In the records that follow, find each line containing "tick" and copy it.

--- ENTRIES SUPPLIED Enclosed Below ---

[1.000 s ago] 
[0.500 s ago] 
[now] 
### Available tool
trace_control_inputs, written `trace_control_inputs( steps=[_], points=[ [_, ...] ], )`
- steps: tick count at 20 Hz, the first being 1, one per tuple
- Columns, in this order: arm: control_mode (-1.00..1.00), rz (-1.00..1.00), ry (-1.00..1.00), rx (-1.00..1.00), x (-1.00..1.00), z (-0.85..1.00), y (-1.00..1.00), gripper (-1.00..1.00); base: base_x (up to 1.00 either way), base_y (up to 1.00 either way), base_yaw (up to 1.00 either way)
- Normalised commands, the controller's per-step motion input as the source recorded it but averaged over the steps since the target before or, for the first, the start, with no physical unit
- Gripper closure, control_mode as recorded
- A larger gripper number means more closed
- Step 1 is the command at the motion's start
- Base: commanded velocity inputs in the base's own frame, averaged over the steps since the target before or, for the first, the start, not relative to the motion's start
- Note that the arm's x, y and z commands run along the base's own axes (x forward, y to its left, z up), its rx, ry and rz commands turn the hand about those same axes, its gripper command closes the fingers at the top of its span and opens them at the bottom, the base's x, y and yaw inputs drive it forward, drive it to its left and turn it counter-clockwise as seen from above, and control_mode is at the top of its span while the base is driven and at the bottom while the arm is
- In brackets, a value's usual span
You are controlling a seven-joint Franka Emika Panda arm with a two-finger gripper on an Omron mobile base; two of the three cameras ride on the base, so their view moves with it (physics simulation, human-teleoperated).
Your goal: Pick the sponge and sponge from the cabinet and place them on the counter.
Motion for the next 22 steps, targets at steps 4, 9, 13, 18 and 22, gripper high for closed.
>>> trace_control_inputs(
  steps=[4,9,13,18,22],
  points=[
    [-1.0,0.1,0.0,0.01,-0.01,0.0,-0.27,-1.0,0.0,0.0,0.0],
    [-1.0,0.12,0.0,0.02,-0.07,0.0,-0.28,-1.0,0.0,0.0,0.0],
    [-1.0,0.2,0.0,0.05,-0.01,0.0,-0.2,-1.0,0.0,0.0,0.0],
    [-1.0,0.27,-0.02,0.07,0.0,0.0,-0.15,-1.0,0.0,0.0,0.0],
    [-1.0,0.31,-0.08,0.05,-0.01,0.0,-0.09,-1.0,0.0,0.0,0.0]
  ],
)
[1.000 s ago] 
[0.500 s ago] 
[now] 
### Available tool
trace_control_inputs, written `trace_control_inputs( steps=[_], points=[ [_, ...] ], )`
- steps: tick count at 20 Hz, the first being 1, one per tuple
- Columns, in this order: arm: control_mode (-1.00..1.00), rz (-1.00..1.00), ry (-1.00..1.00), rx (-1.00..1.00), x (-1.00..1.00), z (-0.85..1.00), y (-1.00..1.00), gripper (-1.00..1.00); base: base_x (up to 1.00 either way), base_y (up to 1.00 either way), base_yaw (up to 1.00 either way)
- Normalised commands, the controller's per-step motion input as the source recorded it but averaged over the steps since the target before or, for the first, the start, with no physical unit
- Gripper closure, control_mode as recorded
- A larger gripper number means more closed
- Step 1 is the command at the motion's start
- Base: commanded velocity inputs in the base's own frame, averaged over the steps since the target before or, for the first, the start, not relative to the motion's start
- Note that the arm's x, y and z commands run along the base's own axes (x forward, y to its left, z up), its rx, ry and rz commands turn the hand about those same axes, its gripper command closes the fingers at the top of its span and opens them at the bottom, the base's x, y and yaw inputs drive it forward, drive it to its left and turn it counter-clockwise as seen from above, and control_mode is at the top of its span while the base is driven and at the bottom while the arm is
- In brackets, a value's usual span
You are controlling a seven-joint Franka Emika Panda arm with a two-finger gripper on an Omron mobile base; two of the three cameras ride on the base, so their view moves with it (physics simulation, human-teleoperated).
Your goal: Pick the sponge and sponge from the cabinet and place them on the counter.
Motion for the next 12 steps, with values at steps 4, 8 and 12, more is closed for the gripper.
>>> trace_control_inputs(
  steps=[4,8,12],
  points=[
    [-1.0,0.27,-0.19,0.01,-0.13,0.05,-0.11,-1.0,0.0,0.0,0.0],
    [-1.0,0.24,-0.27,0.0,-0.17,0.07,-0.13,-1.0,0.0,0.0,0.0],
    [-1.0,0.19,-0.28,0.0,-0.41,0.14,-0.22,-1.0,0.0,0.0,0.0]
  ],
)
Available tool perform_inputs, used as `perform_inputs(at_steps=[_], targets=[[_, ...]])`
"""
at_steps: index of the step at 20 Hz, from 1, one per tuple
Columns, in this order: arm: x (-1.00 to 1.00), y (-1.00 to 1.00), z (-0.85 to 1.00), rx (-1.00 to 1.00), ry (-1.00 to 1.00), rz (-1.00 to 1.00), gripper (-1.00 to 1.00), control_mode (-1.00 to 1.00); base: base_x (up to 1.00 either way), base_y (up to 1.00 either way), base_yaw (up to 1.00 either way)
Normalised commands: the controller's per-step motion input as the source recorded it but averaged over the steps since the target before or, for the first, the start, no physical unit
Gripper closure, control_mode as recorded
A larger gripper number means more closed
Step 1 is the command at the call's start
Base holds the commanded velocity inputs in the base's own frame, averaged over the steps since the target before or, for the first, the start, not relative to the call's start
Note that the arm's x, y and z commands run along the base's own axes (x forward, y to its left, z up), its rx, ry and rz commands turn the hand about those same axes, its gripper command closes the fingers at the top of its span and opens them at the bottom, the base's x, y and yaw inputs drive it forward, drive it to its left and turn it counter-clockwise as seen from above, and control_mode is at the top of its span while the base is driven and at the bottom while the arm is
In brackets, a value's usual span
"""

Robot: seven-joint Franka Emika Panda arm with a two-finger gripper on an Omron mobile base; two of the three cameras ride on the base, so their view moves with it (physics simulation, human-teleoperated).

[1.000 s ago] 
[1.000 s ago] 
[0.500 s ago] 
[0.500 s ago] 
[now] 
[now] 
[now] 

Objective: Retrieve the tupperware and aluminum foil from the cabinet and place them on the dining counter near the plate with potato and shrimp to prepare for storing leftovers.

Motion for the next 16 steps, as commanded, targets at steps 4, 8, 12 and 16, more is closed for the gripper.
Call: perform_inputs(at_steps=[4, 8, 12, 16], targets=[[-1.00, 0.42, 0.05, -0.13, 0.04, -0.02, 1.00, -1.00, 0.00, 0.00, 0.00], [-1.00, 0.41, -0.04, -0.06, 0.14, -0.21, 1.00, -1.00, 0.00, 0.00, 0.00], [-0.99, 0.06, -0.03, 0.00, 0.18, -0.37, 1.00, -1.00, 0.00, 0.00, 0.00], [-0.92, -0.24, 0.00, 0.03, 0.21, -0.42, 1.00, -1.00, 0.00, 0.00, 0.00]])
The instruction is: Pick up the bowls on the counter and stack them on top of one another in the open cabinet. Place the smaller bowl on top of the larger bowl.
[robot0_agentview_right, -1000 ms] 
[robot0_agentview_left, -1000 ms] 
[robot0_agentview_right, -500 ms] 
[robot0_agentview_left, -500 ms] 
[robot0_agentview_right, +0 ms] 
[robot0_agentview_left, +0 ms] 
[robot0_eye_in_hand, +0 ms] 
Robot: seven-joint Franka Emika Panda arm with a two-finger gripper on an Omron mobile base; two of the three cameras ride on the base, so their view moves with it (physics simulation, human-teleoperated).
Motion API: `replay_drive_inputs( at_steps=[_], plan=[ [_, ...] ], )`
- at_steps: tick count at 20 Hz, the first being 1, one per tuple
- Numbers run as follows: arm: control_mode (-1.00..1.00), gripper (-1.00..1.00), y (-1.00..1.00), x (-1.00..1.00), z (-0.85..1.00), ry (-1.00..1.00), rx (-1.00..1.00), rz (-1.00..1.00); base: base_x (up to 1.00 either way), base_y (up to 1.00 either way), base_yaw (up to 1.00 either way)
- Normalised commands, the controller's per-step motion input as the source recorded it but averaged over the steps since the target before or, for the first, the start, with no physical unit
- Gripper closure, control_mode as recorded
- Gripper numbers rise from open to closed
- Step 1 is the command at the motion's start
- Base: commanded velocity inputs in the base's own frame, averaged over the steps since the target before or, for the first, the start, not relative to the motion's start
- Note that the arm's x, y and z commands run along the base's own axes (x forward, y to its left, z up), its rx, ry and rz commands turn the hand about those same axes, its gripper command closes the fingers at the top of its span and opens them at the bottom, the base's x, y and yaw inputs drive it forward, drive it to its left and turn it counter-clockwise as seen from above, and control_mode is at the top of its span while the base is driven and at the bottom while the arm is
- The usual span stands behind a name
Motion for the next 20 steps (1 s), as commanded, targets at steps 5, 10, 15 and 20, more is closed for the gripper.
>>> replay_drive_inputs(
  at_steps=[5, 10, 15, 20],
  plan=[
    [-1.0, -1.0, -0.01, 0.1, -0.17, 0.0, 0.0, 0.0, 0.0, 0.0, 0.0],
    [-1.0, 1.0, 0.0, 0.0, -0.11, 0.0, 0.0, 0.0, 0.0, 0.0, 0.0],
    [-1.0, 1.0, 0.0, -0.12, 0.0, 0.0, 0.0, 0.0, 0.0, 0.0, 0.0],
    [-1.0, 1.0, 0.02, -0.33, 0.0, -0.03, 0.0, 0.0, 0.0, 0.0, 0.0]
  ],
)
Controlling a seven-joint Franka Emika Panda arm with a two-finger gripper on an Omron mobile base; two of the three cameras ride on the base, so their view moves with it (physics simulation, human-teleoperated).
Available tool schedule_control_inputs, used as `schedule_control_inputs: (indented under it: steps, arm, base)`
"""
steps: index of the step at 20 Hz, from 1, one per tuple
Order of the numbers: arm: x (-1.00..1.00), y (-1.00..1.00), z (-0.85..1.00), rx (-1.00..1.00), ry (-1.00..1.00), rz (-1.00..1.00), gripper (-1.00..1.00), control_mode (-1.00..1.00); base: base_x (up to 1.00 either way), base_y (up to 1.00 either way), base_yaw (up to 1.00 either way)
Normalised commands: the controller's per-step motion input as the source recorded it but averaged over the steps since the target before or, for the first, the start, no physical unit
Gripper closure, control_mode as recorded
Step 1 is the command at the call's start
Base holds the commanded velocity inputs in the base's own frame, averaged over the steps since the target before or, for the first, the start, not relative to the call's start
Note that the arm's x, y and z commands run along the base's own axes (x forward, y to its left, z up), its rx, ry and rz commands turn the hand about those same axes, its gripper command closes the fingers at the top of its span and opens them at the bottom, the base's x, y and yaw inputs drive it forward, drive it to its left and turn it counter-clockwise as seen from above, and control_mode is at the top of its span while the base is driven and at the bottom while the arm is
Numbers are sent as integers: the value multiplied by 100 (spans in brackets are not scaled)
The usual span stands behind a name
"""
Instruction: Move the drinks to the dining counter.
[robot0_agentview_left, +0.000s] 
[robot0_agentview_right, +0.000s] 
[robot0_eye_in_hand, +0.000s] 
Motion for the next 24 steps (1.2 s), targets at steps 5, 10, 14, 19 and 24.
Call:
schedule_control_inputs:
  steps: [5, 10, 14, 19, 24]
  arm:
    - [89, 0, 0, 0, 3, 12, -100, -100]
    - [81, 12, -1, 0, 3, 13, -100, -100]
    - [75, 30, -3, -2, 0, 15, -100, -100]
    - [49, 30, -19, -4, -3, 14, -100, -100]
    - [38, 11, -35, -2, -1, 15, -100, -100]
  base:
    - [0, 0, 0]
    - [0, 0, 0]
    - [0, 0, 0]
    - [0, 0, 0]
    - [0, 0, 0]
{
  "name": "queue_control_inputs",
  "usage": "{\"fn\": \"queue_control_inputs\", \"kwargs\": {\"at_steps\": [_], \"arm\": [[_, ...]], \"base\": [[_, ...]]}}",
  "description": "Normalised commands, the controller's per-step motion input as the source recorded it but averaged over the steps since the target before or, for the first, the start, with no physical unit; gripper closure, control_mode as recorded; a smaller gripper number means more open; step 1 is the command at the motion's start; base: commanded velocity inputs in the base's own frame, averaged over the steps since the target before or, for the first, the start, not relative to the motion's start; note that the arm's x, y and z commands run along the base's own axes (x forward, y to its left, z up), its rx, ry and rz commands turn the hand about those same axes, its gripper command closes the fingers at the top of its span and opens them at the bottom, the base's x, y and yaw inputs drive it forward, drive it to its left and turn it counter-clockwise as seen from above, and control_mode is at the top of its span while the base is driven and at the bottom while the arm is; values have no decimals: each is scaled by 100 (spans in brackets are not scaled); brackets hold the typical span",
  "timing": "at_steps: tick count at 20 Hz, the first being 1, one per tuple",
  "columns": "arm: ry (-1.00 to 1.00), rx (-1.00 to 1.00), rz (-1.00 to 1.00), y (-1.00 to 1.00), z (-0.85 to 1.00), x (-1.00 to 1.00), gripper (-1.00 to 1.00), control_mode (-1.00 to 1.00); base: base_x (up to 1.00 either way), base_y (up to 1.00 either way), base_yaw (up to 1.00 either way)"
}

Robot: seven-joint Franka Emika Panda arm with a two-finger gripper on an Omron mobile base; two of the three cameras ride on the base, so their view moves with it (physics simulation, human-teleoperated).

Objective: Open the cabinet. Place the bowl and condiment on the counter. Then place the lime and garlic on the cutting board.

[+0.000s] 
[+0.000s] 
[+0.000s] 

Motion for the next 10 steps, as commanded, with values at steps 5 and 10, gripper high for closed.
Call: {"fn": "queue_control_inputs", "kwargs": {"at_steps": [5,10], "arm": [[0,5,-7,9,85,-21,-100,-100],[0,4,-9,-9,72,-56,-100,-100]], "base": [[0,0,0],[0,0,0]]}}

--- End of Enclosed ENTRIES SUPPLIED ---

SOLVED EXERCISE:
- steps: tick count at 20 Hz, the first being 1, one per tuple
- steps: tick count at 20 Hz, the first being 1, one per tuple
- at_steps: tick count at 20 Hz, the first being 1, one per tuple
  "timing": "at_steps: tick count at 20 Hz, the first being 1, one per tuple",

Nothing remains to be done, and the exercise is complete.